Most non-voters aren't libertarians. They are simply politically ignorant and in many cases they are statists who are displeased with their "natural choice". Many conservatives for example will likely choose to not vote today because they feel the Republicans haven't done enough to limit spending and control immigration. Many socialists on the other hand will not vote because they feel the Democrats aren't socialist enough.
Since thus only a small proportion of non-voters are libertarians, not voting will certainly not be interpreted as a symbolic mark for libertarianism, but for voter apathy or discontent with the insufficient conservatism of the Republicans or insufficient socialism of the Democrats. By contrast, there is no doubt about what I kind of signal you're sending with a vote for a libertarian candidate. The obvious faultiness of this line of thinking was illustrated when Butler Shaffler tried to refute this by writing:
"Ask yourself this question: what would send a stronger anti-political message, a 10% voter turnout, or an 80% voter turnout in which the libertarian candidate received 0.7% of the vote?"
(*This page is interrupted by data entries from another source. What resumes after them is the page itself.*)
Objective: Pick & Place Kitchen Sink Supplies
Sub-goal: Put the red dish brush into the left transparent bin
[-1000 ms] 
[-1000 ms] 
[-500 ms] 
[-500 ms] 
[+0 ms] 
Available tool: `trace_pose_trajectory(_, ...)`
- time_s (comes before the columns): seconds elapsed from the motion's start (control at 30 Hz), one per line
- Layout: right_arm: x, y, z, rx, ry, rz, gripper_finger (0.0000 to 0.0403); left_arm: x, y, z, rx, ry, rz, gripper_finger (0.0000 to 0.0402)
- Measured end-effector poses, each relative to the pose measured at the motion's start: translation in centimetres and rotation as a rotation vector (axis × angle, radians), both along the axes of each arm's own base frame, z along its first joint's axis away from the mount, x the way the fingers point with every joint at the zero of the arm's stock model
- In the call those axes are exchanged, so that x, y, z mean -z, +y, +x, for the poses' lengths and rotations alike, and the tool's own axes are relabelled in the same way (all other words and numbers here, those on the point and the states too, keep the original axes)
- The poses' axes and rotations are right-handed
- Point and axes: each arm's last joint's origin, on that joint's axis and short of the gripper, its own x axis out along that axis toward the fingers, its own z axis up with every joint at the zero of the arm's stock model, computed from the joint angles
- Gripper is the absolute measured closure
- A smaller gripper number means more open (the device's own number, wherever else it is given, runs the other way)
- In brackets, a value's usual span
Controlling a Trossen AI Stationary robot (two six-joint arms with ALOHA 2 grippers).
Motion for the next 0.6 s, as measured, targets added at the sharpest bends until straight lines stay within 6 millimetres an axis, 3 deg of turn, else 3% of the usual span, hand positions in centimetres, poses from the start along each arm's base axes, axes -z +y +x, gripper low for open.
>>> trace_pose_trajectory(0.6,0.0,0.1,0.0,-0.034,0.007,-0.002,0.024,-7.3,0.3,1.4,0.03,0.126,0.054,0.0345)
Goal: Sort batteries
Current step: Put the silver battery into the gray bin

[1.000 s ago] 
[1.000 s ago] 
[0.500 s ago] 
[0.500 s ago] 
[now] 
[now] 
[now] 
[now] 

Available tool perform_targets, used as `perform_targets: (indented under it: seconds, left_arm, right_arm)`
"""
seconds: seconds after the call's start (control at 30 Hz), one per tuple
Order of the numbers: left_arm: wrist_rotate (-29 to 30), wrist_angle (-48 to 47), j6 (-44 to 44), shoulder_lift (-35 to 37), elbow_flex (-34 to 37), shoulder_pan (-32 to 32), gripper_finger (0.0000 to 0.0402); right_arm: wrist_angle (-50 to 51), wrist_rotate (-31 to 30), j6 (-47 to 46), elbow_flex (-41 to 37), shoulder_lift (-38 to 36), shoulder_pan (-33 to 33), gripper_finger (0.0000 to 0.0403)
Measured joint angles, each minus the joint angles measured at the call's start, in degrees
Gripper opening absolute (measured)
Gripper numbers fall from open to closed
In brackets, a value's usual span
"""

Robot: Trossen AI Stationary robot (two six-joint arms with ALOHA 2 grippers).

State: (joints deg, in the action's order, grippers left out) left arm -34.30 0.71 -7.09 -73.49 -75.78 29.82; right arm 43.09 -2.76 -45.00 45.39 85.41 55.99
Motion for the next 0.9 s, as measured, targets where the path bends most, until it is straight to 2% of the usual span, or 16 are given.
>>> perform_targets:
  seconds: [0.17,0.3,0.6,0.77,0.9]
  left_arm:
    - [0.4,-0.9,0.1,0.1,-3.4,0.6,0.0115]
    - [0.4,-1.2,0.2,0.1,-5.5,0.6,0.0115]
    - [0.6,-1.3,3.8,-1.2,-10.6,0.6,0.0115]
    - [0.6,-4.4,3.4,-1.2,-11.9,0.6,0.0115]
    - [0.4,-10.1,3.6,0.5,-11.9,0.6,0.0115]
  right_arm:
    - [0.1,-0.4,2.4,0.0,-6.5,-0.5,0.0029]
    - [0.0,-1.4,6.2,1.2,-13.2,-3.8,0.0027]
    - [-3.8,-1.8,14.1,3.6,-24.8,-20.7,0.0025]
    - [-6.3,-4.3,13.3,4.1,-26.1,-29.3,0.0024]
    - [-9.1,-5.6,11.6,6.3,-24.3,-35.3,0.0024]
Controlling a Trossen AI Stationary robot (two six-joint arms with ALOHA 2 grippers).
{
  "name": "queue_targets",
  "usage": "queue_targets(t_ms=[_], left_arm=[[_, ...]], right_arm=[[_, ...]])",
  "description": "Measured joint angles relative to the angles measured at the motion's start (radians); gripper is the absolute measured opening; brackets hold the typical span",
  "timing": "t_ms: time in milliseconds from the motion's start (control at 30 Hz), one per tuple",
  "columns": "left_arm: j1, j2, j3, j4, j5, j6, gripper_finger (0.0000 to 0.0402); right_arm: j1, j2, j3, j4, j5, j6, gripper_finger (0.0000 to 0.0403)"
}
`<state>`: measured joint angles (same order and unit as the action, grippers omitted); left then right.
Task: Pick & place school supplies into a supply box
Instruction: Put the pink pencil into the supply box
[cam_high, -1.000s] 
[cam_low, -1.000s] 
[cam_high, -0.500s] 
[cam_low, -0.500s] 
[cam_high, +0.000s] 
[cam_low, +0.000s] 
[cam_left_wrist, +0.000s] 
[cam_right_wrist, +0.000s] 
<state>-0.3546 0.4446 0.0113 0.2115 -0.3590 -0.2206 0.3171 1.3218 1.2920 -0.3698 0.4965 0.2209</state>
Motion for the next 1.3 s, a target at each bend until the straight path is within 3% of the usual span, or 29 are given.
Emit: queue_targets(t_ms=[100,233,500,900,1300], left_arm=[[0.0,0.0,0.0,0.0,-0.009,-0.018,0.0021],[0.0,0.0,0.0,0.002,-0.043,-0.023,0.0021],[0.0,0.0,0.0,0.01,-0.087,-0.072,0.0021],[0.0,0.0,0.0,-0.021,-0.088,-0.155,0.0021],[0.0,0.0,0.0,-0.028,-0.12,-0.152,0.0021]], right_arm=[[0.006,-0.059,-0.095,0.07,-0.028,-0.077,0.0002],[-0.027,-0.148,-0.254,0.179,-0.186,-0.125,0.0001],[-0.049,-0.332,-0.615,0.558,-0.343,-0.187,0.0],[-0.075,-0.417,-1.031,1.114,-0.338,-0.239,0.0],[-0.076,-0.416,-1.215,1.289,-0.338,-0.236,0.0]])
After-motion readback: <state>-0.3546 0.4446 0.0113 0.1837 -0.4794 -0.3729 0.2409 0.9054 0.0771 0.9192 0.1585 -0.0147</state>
But here he applies completely different conditions for the two scenarios. What is relevant is the marginal effect of a single vote or any other fixed number of votes. Since he appears to think that everyone not voting in scenario number one does so for libertarian reasons he there assumes that 70% of the population are libertarians, whereas in scenario number two only 0.56% are that. The relevant comparison is when you compare the effects of a fixed number of votes (or non-votes). If we assume that 70% are libertarians, then if everyone of these voted libertarian, the libertarian candidate would get 87.5% and would thus win. If on the other hand, none of them voted it would presumably be some complaints about "voter apathy", but the system would remain-and remain unlibertarian. In Sweden, voter turnout in the elections to the Church of Sweden (the former state church) is usually only about 10% , but the church remains. If 0.56% were libertarian, then the system would remain unlibertarian no matter how these 0.56% voted(or not voted). But the signal would still be stronger with 80% turnout, 0.7% of which went to a libertarian candidate, than with 79.44% turnout and 0% to the libertarian candidate.
By all means, given what I explained under myth #1, you would be rational in not voting if voting meant any significant sacrifice for you. But you shouldn't delude yourself in thinking that non-voting somehow helps the cause of freedom.